Sharing and citj in BBC

(referring to discussion at http://www.ireporter.org/2005/06/notes_from_the_.html)

Few days a go there was a news story about BBC and journalism training http://www.indiantelevision.com/headlines/y2k5/june/june325.htm

I think that the interest for citj is much about the interest in media and digital literacy. The importance of it has been recognized very broadly. (In EU projects are poorly funded compared to many other issues.)

I did a media exchange project with BBC learning centre http://www.bbc.co.uk/21cc/
We let 15 to 16 years old students do television inserts in Jyvaskyla and London and exchanges stories. Reportages were broadcasted on BBC2.

BBC is very active in citizen journalism. We have worked with an organization called CSV (www.csv.org.uk) to launch an international project for training citizen journalists. CSV works much with BBC’s regional radio stations. (Email me, some one wants more information about this.)

Biggest sharing that BBC has is the Creative Archive. http://www.bbc.co.uk/pressoffice/pressreleases/stories/2004/05_may/26/creative_archive.shtml

This is old news for many of you. But I’ll try to give a new angle on this. I have been following this and talked with Paul Gerhardt. He is the joint director. So there is something more than speculation in my comment.

BBC has about 25000 employees, but it will give free access to huge amount of it’s intellectual property (aca ”content”). BBC is a public broadcaster, but it is not a charity organization. It is responsible for it’s workers. The decision to share up to 20% of it’s content is a sound business decision. BBC will make a profit. Material that is shared is low resolution and cannot be used in television broadcasting or corporate presentations. It just creates a “hype”. (I think this is a great win-win idea.)

I commented on the story about freelancers getting fired because news papers are using bloggers. In BBC journalists will be able to keep their jobs, because BBC uses the help of citizen journalism.
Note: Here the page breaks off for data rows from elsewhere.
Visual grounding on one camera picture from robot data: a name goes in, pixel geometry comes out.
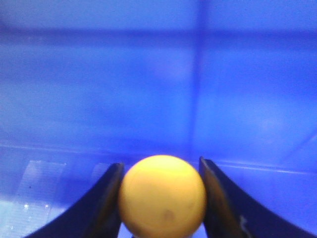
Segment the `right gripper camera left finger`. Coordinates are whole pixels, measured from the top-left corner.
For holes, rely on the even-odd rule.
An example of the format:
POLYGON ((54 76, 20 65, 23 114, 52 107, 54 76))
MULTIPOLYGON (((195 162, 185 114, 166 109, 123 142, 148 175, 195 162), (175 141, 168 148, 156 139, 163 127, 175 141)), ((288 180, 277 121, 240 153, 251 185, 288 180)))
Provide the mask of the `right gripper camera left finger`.
POLYGON ((124 165, 114 163, 78 201, 28 238, 116 238, 121 219, 117 198, 124 165))

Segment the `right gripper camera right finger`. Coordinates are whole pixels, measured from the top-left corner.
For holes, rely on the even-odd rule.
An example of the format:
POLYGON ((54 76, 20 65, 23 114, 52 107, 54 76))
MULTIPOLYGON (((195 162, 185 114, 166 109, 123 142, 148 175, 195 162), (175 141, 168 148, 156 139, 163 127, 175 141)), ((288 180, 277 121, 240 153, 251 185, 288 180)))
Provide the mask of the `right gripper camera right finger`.
POLYGON ((270 211, 210 159, 199 158, 207 193, 204 228, 209 238, 313 238, 314 234, 270 211))
(We live in a strange world. Even business is changing. We used to have just products and services, but know we have something called intellectual property – like copyrights, contacts, status or fame. We buy and sell possibilities – options to success. And somehow just giving something away makes you rich? BUT “rich” might not be “money”:-) It might be something that you can turn in to money, tough.)